According to the UN children's agency UNICEF, new studies have established that "the vast majority of young people have no idea how HIV/AIDS is transmitted or how to protect themselves from the disease".
Perhaps even more challenging is the realisation that even among those who have got the message, some have ignored it, or are powerless to negotiate safe sex.
And it is the young who are most at risk. More than half of those newly infected with HIV are between 15 and 24 years, with young women particularly vulnerable. "Adolescents who start having sex early are more likely to have sex with high-risk partners or multiple partners, and are less likely to use condoms," a new UNICEF report warned.
Traditional awareness initiatives have failed to protect the youth. A booklet by the UN's Educational, Scientific and Cultural Organisation (UNESCO) blandly points out: "Several programmes and curriculum innovations have been introduced to promote HIV/AIDS awareness and prevention among young people. Many of these programmes have not yet had the expected results."
For some AIDS researchers, the failure to induce behavioural change lies in the nature of the messages that are being transmitted to the youth. Top-down and fear-inducing lectures on safe sex by national AIDS bodies do not acknowledge that sex is about desire, love, the irrational and the illicit. Cultural contexts, gender roles, and the influence of peers confound a "one size fits all approach" to awareness.
Orthodox public health interventions have "literally bored young people to death", said Mary Crew of the Centre for the Study of AIDS at the University of Pretoria, South Africa. They are judgmental, cautious and "anti-desire", while ignoring the complexities of modern-day South Africa and a "debilitating youth culture of fatalism and bravado".
According to researcher Peter Aggleton, under existing awareness drives, "sex is construed as a behaviour to control, not a passion to be played with safely". They rarely, for example, mention love, which can "legitimate a range of sex practices where risk can be real".
But a more telling indictment of national sex education programmes is that there remains a lack of even a basic understanding of HIV/AIDS in many countries. A UNICEF study found that 74 percent of young women and 62 percent of young men in Mozambique were unaware of a single way to protect themselves from HIV.
"There are more barriers to messages getting out than people realised," UNICEF Executive Secretary Carol Bellamy told IRIN. "While the wall of global silence has been broken, there is a second wall of husband to wife, parent to children, teachers to students." She added: "There are enormous misconceptions, young people lack information on HIV/AIDS. I can't say education [approaches] in the past were wrong, I don't think we've seen enough education."

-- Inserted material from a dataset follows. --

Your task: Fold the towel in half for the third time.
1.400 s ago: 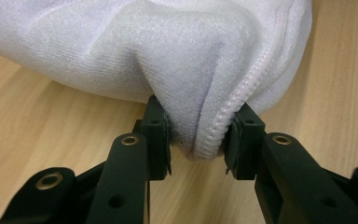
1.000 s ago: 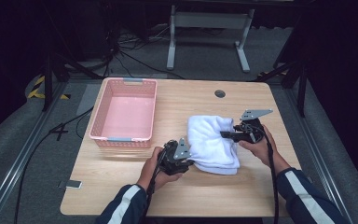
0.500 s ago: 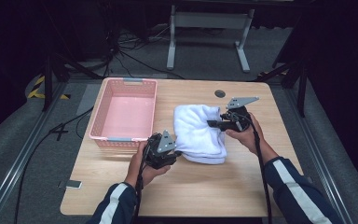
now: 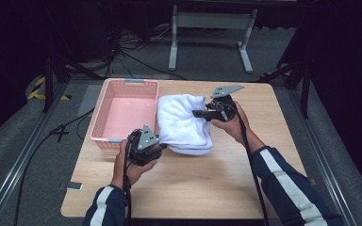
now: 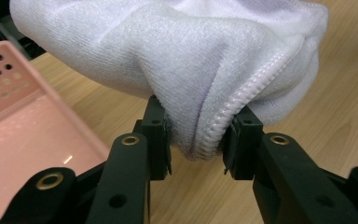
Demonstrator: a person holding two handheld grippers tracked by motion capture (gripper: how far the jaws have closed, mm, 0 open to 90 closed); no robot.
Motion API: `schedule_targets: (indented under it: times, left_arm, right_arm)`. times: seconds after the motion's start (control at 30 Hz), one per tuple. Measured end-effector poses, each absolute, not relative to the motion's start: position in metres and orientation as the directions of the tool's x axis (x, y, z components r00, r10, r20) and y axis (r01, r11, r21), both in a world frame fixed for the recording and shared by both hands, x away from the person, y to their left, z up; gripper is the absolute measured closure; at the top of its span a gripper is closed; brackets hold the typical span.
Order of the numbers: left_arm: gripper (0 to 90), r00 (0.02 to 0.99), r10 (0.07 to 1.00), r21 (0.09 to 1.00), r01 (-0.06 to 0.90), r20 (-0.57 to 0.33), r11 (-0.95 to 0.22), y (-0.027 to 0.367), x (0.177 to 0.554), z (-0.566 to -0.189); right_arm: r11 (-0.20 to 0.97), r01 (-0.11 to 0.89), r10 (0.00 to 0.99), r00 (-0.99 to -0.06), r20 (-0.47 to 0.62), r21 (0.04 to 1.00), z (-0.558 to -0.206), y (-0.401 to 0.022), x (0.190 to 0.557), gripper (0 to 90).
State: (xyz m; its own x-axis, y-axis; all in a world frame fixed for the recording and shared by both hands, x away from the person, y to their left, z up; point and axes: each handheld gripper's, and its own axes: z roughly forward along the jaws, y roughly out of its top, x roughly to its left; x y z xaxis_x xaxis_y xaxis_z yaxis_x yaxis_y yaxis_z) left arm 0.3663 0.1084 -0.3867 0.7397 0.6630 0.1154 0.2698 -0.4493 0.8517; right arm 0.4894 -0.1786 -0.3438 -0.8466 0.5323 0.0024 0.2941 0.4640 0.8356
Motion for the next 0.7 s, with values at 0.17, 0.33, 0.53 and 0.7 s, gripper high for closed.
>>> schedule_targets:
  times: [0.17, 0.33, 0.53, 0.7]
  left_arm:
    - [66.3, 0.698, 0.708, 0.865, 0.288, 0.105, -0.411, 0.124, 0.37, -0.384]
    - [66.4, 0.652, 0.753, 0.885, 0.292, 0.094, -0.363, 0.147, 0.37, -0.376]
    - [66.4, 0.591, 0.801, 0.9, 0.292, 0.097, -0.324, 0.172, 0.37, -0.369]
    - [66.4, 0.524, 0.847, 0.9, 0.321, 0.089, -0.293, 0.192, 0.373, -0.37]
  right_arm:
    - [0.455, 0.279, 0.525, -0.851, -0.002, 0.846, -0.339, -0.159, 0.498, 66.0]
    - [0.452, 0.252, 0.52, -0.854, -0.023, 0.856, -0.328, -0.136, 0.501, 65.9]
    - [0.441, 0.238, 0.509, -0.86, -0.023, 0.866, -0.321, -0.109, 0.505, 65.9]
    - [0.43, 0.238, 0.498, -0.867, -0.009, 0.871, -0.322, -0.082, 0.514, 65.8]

In South Africa there have been two innovative approaches to that problem. Soul City, a "telling it as it is" television, radio and print initiative set in the community, and loveLife, a fresh and positive media-driven "lifestyle brand". Both, according to Crewe, "open the lid on sexual hypocrisy and get people talking". LoveLife's boss David Harrison believes that the lessons have been learned on not only how safe sex messages should be transmitted, but also what they should contain. "It needs to be targeted, it needs to be focused," he told PlusNews.
The need for a "comprehensive approach" to HIV/AIDS awareness is much more than the typical lone billboard in urban centres. It includes youth advisory services, drop-in centres and youth-friendly clinics.
LoveLife, he explained, taps into youth culture and lifestyle to make safe sex sexy in a "non-didactic" manner. It combines a high-powered media campaign ("for young people, by young people in a language they understand") with adolescent sexual health services, outreach and support programmes that have won the backing of the South African government and some major donors.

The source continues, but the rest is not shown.